TASK: An exact copy of the data is needed, one that excludes all pictures.
....
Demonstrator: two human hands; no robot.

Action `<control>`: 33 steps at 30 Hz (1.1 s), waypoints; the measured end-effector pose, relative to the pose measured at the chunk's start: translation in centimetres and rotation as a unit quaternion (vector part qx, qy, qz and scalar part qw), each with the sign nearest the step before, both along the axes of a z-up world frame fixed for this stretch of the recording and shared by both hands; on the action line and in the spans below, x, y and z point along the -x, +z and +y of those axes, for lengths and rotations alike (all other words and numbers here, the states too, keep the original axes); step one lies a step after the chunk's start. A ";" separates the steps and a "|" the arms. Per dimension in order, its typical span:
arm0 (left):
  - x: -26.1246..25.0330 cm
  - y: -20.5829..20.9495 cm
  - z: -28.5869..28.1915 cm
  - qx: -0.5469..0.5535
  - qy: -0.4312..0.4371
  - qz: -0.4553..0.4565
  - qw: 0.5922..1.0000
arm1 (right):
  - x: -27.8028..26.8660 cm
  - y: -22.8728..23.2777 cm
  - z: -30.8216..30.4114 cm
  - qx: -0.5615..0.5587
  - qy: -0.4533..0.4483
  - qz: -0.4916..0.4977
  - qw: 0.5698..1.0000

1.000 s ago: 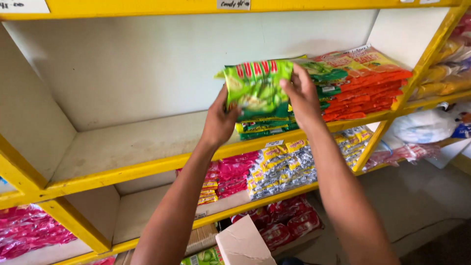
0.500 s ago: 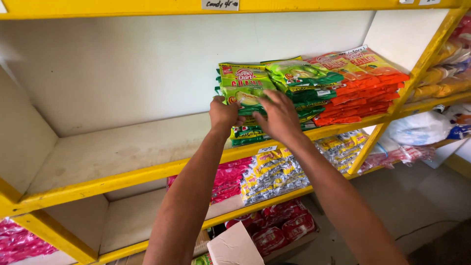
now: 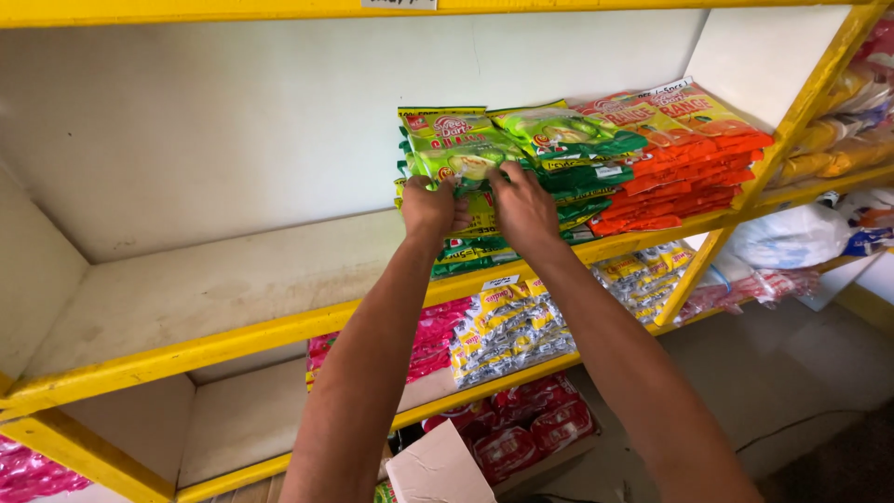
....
EXPECTED ANSWER:
Demonstrator: two human hands; no robot.

Action `<control>`: 33 steps at 30 Hz (1.1 s), waypoints; the measured end-effector pose, relative to the pose measured at the chunk's start: translation in centimetres and rotation as a unit quaternion (vector part qx, qy, qz and scalar part qw), each with the sign nearest the step before, both along the axes of a z-up world frame fixed for this stretch of the recording and shared by both hands; on the action line and in the spans below, x, y and z point along the -x, +z and +y of those axes, for lengths and rotations alike (all other words and numbers here, the states too, keep the original axes); step one lies a step after the chunk's start. A ";" separates the steps and a "|" the arms. Per dimension in order, its typical span:
arm0 (left):
  - x: -26.1246..25.0330 cm
  - y: -20.5829..20.9495 cm
  - z: -28.5869..28.1915 cm
  - qx: -0.5469..0.5535
  - qy: -0.4312..0.4371
  - qz: -0.4553..0.4565
  - qw: 0.5922..1.0000
arm1 (right):
  - x: -27.8028..26.8660 cm
  - y: -22.8728..23.2777 cm
  - z: -30.8216..30.4114 cm
  - qx: -0.5615..0.5587
  - qy: -0.4533..0.4483
  - qz: -0.4916..0.4977
  - qw: 0.5698..1.0000

1.000 s ago: 
0.500 s ago: 
now: 

This exercise requires no additional output.